## What the task requires
Would you return the entries below word for word?

## Saved data entries
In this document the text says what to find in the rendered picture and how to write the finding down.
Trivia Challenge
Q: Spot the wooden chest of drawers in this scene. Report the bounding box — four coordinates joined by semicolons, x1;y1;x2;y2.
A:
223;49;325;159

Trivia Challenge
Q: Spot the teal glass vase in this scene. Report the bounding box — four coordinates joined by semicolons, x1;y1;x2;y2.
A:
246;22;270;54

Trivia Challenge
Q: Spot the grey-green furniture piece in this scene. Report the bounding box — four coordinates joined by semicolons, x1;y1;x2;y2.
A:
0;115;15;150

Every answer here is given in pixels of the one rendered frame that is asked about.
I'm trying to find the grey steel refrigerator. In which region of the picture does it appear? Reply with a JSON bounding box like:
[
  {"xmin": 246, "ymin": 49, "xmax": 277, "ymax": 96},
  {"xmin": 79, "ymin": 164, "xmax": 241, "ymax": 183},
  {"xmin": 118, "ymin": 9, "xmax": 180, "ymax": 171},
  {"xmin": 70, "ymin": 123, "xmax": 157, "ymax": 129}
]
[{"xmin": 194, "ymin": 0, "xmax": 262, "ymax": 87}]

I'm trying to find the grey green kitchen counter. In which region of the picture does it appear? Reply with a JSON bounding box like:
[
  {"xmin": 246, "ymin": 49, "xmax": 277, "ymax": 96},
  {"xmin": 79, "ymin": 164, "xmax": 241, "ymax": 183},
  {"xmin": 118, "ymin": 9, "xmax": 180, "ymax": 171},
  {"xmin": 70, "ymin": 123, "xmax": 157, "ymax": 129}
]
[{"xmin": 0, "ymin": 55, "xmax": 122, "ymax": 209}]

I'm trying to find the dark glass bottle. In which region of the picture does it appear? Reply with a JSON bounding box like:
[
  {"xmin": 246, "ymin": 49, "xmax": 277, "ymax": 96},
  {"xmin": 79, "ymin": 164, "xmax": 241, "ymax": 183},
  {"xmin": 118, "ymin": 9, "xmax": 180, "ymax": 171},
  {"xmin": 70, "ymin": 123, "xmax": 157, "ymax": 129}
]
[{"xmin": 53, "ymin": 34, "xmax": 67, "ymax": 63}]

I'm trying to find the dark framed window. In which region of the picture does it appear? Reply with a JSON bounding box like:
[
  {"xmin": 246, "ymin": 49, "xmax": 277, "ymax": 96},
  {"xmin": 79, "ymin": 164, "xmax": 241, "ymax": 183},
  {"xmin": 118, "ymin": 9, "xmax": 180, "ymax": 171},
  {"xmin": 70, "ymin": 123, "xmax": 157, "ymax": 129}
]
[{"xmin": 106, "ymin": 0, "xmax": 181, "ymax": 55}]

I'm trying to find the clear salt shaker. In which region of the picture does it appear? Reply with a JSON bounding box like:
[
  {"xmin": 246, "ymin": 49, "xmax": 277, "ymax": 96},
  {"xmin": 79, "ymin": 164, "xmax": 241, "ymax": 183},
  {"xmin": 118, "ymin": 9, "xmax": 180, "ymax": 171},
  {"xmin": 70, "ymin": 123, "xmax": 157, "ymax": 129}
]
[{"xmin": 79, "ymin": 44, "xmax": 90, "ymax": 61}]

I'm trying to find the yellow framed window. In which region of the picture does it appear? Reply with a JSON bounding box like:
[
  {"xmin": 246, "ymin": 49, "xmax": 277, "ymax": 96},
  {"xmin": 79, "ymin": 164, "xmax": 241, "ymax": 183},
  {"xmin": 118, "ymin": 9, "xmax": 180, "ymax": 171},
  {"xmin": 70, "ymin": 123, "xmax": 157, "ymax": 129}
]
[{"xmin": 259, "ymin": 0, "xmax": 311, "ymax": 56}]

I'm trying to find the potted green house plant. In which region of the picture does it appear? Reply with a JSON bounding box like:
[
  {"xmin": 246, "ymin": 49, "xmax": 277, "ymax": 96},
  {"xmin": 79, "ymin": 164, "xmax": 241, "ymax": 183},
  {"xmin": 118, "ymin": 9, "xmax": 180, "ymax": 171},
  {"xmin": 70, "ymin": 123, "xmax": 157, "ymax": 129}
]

## Exercise result
In this document the text says what to find in the rendered picture and how to write the finding down.
Trivia Challenge
Q: Spot the wooden chest of drawers in this scene. Report the bounding box — four coordinates joined by semicolons, x1;y1;x2;y2.
A:
223;49;325;159

Trivia Challenge
Q: Spot the teal glass vase in this scene. Report the bounding box — four coordinates joined by semicolons, x1;y1;x2;y2.
A:
246;22;270;54

Trivia Challenge
Q: Spot the grey-green furniture piece in this scene. Report the bounding box — four coordinates joined by semicolons, x1;y1;x2;y2.
A:
0;115;15;150

Every answer here is given in pixels of the one rendered frame that is asked about.
I'm trying to find the grey steel refrigerator. In which region of the picture does it appear? Reply with a JSON bounding box like:
[
  {"xmin": 246, "ymin": 49, "xmax": 277, "ymax": 96},
  {"xmin": 79, "ymin": 164, "xmax": 241, "ymax": 183},
  {"xmin": 118, "ymin": 9, "xmax": 180, "ymax": 171},
  {"xmin": 70, "ymin": 123, "xmax": 157, "ymax": 129}
]
[{"xmin": 194, "ymin": 0, "xmax": 262, "ymax": 87}]

I'm trying to find the grey green kitchen counter. In which region of the picture does it appear? Reply with a JSON bounding box like:
[
  {"xmin": 246, "ymin": 49, "xmax": 277, "ymax": 96},
  {"xmin": 79, "ymin": 164, "xmax": 241, "ymax": 183},
  {"xmin": 118, "ymin": 9, "xmax": 180, "ymax": 171},
  {"xmin": 70, "ymin": 123, "xmax": 157, "ymax": 129}
]
[{"xmin": 0, "ymin": 55, "xmax": 122, "ymax": 209}]

I'm trying to find the dark glass bottle. In which region of the picture does it appear? Reply with a JSON bounding box like:
[
  {"xmin": 246, "ymin": 49, "xmax": 277, "ymax": 96},
  {"xmin": 79, "ymin": 164, "xmax": 241, "ymax": 183},
  {"xmin": 118, "ymin": 9, "xmax": 180, "ymax": 171},
  {"xmin": 70, "ymin": 123, "xmax": 157, "ymax": 129}
]
[{"xmin": 53, "ymin": 34, "xmax": 67, "ymax": 63}]

I'm trying to find the dark framed window. In which region of the picture does it appear? Reply with a JSON bounding box like:
[
  {"xmin": 246, "ymin": 49, "xmax": 277, "ymax": 96},
  {"xmin": 79, "ymin": 164, "xmax": 241, "ymax": 183},
  {"xmin": 118, "ymin": 9, "xmax": 180, "ymax": 171},
  {"xmin": 70, "ymin": 123, "xmax": 157, "ymax": 129}
]
[{"xmin": 106, "ymin": 0, "xmax": 181, "ymax": 55}]

I'm trying to find the clear salt shaker. In which region of the picture does it appear? Reply with a JSON bounding box like:
[
  {"xmin": 246, "ymin": 49, "xmax": 277, "ymax": 96},
  {"xmin": 79, "ymin": 164, "xmax": 241, "ymax": 183},
  {"xmin": 118, "ymin": 9, "xmax": 180, "ymax": 171},
  {"xmin": 70, "ymin": 123, "xmax": 157, "ymax": 129}
]
[{"xmin": 79, "ymin": 44, "xmax": 90, "ymax": 61}]

I'm trying to find the yellow framed window. In which region of the picture does it appear? Reply with a JSON bounding box like:
[
  {"xmin": 246, "ymin": 49, "xmax": 277, "ymax": 96},
  {"xmin": 79, "ymin": 164, "xmax": 241, "ymax": 183},
  {"xmin": 118, "ymin": 9, "xmax": 180, "ymax": 171},
  {"xmin": 70, "ymin": 123, "xmax": 157, "ymax": 129}
]
[{"xmin": 259, "ymin": 0, "xmax": 311, "ymax": 56}]

I'm trying to find the potted green house plant. In which region of the picture does it appear? Reply with a JSON bounding box like:
[
  {"xmin": 246, "ymin": 49, "xmax": 277, "ymax": 96},
  {"xmin": 79, "ymin": 164, "xmax": 241, "ymax": 183},
  {"xmin": 118, "ymin": 9, "xmax": 180, "ymax": 171},
  {"xmin": 70, "ymin": 123, "xmax": 157, "ymax": 129}
]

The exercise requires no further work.